The task: Please retype the records below exactly, from the first line through the line containing "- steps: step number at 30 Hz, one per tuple", and leave out any pictures.
*** Records for the task ***
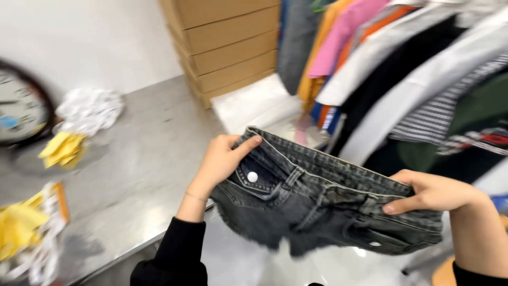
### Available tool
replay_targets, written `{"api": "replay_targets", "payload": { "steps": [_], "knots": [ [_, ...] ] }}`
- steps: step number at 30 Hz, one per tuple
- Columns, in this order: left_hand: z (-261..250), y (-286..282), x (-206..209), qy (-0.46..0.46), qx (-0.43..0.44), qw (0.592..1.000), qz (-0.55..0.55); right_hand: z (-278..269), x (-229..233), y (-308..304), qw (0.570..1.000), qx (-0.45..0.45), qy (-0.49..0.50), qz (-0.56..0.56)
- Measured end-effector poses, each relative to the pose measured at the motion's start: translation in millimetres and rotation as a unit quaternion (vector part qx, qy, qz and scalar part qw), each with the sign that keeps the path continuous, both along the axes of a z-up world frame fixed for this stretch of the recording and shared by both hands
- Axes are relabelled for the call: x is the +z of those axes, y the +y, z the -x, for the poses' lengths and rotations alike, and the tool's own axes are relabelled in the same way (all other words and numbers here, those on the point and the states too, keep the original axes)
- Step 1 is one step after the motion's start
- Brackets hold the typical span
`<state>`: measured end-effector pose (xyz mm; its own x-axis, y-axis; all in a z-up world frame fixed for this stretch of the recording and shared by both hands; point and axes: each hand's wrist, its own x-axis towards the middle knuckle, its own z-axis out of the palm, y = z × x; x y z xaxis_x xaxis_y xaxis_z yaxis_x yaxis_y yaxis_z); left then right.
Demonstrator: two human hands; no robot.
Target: Removing clothes from hangers and folding them on a table
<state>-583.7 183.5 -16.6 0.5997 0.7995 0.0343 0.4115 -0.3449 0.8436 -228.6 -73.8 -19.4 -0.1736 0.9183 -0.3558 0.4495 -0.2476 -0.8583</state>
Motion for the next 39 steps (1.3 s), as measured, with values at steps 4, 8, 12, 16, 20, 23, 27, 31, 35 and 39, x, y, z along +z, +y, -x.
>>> {"api": "replay_targets", "payload": {
  "steps": [4, 8, 12, 16, 20, 23, 27, 31, 35, 39],
  "knots": [
    [-96.6, -36.0, -13.4, 0.009, -0.055, 0.995, 0.082, -68.6, -17.1, -65.8, 0.999, -0.016, 0.039, -0.020],
    [-171.0, -112.4, -35.1, -0.043, -0.002, 0.994, -0.100, -77.7, -20.0, -112.3, 0.984, -0.141, 0.105, -0.028],
    [-198.0, -237.7, 24.7, 0.107, -0.195, 0.974, 0.044, -60.4, -13.6, -137.0, 0.918, -0.344, 0.185, 0.060],
    [-232.2, -302.5, 31.2, 0.159, -0.352, 0.919, 0.080, -50.6, -7.7, -152.5, 0.834, -0.519, 0.188, -0.023],
    [-280.9, -326.7, -15.9, 0.054, -0.340, 0.935, -0.090, -67.6, -13.7, -181.2, 0.750, -0.632, 0.174, -0.095],
    [-312.8, -319.6, -29.5, -0.046, -0.330, 0.919, -0.212, -79.5, 5.3, -204.5, 0.742, -0.659, 0.107, -0.057],
    [-367.8, -285.5, -25.3, -0.120, -0.242, 0.957, -0.107, -105.0, 45.9, -255.0, 0.760, -0.621, -0.145, -0.124],
    [-387.0, -269.3, 13.9, -0.009, -0.200, 0.972, -0.126, -182.4, 94.1, -259.0, 0.541, -0.640, -0.474, -0.270],
    [-390.8, -267.1, 49.7, 0.046, -0.227, 0.954, -0.190, -273.8, 99.1, -242.4, 0.559, -0.627, -0.538, -0.070],
    [-391.7, -256.6, 59.2, 0.063, -0.236, 0.936, -0.252, -316.7, 85.6, -236.1, 0.558, -0.623, -0.547, -0.042]
  ]
}}
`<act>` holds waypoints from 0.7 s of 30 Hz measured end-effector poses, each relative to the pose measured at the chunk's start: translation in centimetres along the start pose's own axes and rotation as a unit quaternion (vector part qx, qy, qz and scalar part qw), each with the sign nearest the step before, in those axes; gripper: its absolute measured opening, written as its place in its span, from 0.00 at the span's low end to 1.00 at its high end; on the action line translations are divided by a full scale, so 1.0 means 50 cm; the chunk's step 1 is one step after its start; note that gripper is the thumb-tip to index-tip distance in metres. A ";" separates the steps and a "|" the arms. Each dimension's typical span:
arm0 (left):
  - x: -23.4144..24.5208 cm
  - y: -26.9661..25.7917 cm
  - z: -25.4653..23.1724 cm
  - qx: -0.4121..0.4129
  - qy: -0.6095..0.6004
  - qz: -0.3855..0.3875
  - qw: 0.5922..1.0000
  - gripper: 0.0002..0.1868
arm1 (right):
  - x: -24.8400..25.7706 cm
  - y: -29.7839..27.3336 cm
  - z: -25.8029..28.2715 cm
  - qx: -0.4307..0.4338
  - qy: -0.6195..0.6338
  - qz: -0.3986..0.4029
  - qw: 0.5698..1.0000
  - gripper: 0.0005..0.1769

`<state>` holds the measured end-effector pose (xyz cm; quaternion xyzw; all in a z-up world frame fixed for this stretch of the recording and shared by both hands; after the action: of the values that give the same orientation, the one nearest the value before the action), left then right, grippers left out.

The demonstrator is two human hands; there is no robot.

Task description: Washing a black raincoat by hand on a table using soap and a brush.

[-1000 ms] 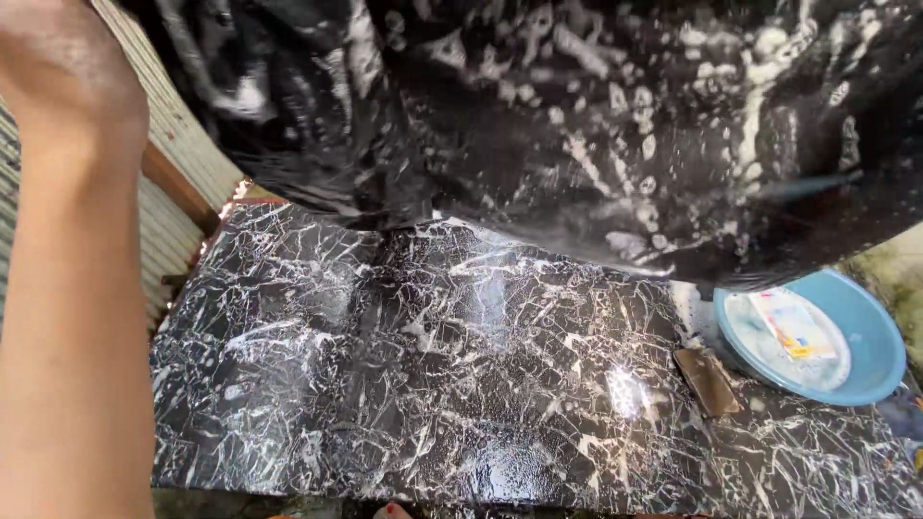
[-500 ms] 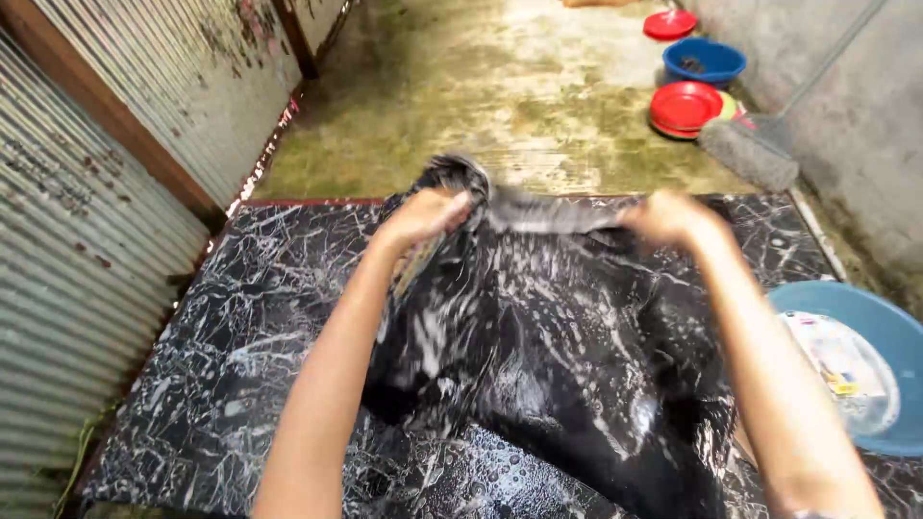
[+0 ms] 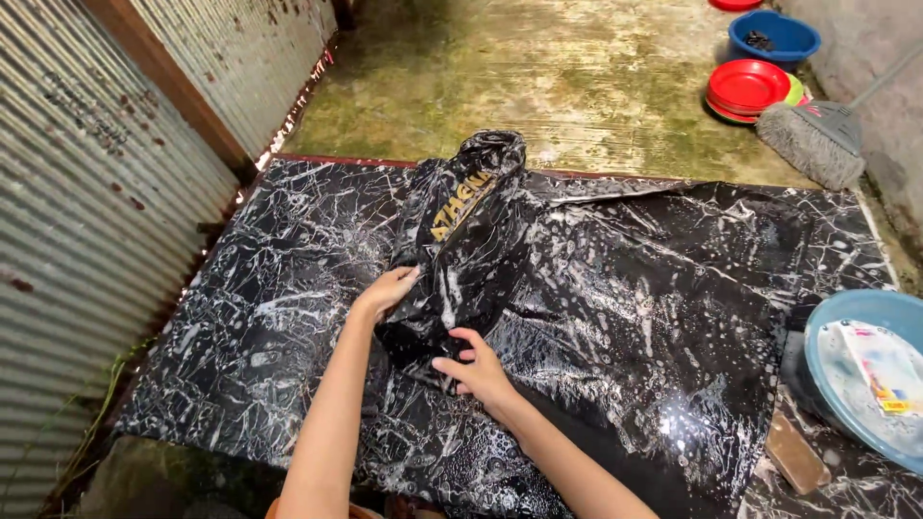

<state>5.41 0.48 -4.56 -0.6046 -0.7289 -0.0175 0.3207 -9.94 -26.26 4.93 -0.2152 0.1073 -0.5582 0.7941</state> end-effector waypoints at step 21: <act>0.267 -0.420 -0.323 -0.207 0.157 -0.147 0.955 0.30 | 0.351 -0.007 0.292 0.219 -0.027 -0.023 0.975 0.14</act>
<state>-6.94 -0.23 22.38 -0.5337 -0.7306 -0.3093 0.2927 1.97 -39.50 19.25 -0.0533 -0.0445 -0.5805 0.8113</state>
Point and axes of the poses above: each hand's wrist, its own y-axis towards the middle knuckle, its own x-axis out of the back of the hand, z = x × y, the point moved 5 cm from there along y, towards the middle knuckle, and after that the axes turned 11 degrees about -z, right-handed, at the moved point
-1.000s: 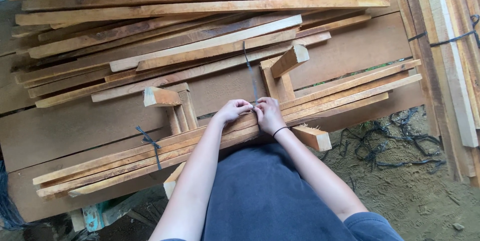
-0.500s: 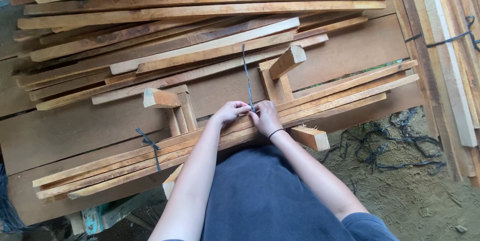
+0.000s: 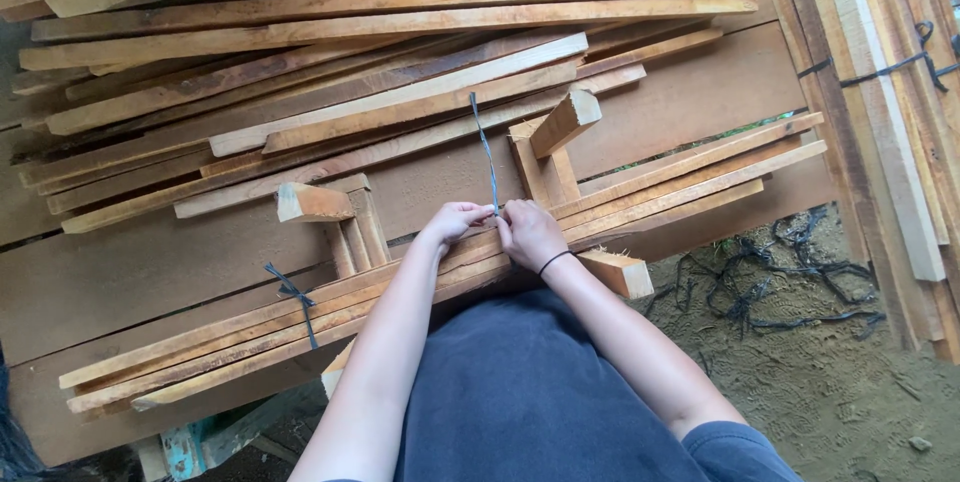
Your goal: The recorder organizes thin wooden slats into groups and ties them together using plastic strips.
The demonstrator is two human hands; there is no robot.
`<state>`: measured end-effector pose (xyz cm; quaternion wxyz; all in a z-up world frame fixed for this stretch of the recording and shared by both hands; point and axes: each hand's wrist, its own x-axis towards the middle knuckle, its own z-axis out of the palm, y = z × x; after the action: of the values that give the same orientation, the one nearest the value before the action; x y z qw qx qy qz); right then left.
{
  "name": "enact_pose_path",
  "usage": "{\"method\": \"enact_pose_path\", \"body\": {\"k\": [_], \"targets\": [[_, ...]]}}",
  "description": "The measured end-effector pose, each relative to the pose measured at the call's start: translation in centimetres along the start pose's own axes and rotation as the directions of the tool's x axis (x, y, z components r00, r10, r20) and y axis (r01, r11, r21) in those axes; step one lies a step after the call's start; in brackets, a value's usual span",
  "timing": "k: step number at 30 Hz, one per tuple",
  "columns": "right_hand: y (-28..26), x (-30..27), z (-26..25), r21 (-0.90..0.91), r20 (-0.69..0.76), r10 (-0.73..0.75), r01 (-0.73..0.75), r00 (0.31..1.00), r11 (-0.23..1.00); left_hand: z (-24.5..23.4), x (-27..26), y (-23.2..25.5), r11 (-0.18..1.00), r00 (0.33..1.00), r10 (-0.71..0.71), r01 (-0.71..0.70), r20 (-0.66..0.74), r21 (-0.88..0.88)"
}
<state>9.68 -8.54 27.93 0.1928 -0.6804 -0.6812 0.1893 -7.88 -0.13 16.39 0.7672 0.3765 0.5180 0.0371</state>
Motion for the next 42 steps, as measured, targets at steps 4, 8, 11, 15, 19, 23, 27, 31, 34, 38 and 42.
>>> {"method": "enact_pose_path", "body": {"k": [4, 8, 11, 15, 19, 23, 27, 31, 34, 38, 42], "targets": [[-1.0, -1.7, -1.4, -0.149, 0.066, -0.1, 0.109, 0.993, 0.983, -0.1, 5.7, -4.1, 0.99, 0.984, 0.023, 0.001, -0.175, 0.139], [-0.6, -4.4, -2.7, -0.24, 0.095, -0.148, 0.167, 0.984, 0.956, 0.3, 9.3, -5.8, 0.922, 0.924, 0.033, 0.118, -0.38, 0.368], [-1.1, -4.7, -2.2, -0.147, 0.067, -0.115, 0.124, 0.991, 0.981, 0.7, 7.7, -5.1, 0.973, 0.936, 0.014, 0.068, -0.352, 0.219], [0.1, -5.5, -1.0, -0.001, -0.027, 0.002, -0.002, 1.0, 1.0, 0.3, 4.9, -3.1, 0.997, 0.952, -0.045, 0.063, -0.303, 0.047], [1.5, -5.6, 1.5, 0.367, 0.034, 0.32, -0.31, 0.947, 0.877, 0.2, 4.4, -2.3, 0.999, 0.973, -0.043, 0.04, -0.228, -0.016], [1.8, -5.1, 3.1, 0.808, 0.343, 0.466, -0.509, 0.816, 0.296, 0.9, 0.6, 0.3, 0.983, 0.977, 0.038, -0.074, -0.208, -0.169], [3.4, -6.4, 4.8, 0.86, 0.416, 0.492, -0.506, 0.765, 0.059, 0.2, 3.5, -2.1, 0.993, 0.956, 0.085, -0.106, -0.279, -0.059], [4.5, -7.4, 5.7, 0.811, 0.377, 0.474, -0.531, 0.795, 0.245, 0.8, 7.1, -2.8, 0.89, 0.888, 0.1, 0.122, -0.448, 0.439], [4.7, -7.4, 5.7, 0.763, 0.374, 0.471, -0.554, 0.799, 0.334, 0.9, 6.3, -2.0, 0.854, 0.869, 0.124, 0.153, -0.479, 0.498], [3.5, -7.3, 4.3, 0.707, 0.368, 0.496, -0.583, 0.786, 0.4, 0.4, 2.8, 0.0, 0.856, 0.881, 0.057, 0.199, -0.47, 0.478], [1.2, -5.7, 0.6, 0.476, 0.149, 0.522, -0.524, 0.84, 0.706, -4.3, 0.3, 0.5, 0.906, 0.918, 0.026, 0.145, -0.395, 0.398]]}}
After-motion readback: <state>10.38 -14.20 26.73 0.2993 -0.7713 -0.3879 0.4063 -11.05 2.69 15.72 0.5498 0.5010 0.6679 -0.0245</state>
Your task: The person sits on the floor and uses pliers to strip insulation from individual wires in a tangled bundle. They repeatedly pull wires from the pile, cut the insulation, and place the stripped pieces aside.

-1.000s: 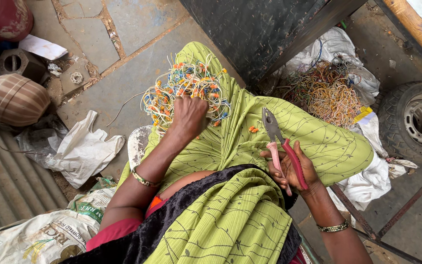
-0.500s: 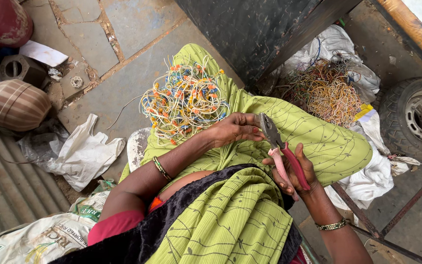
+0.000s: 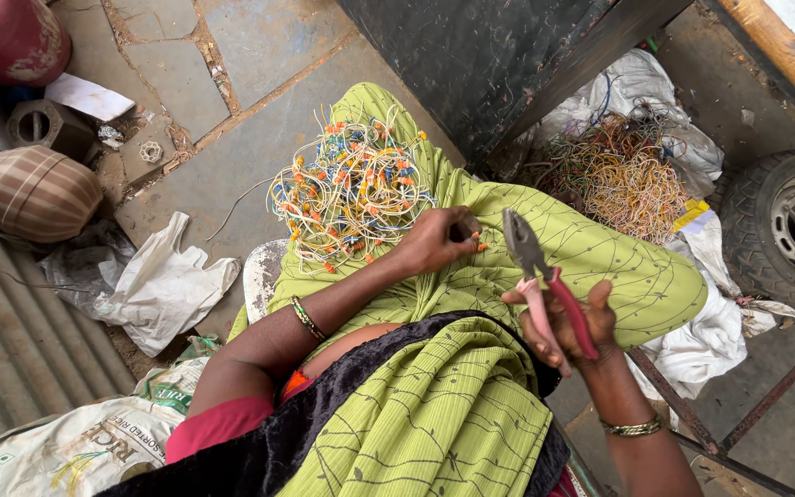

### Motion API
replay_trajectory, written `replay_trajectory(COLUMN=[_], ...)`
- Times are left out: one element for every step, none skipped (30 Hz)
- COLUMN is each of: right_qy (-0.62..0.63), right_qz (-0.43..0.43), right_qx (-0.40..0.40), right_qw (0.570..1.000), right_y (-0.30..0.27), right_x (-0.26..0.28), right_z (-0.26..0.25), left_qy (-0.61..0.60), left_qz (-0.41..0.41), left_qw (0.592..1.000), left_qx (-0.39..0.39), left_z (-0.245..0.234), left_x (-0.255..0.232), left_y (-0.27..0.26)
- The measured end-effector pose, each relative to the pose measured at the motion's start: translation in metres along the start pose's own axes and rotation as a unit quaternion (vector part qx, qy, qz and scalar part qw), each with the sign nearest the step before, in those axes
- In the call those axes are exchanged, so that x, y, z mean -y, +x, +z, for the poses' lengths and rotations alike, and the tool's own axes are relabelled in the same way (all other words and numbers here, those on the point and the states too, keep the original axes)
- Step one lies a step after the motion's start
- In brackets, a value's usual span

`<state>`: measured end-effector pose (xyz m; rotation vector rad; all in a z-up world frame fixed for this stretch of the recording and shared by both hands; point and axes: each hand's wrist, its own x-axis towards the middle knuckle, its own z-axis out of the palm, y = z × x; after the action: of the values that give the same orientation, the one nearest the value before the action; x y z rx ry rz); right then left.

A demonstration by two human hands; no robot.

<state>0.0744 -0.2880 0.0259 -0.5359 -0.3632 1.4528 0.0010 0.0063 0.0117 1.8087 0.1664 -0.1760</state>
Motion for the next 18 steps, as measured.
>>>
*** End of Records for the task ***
Answer to this problem:
### Available tool
replay_targets, written `{"api": "replay_targets", "payload": { "steps": [_], "knots": [ [_, ...] ] }}`
- steps: step number at 30 Hz, one per tuple

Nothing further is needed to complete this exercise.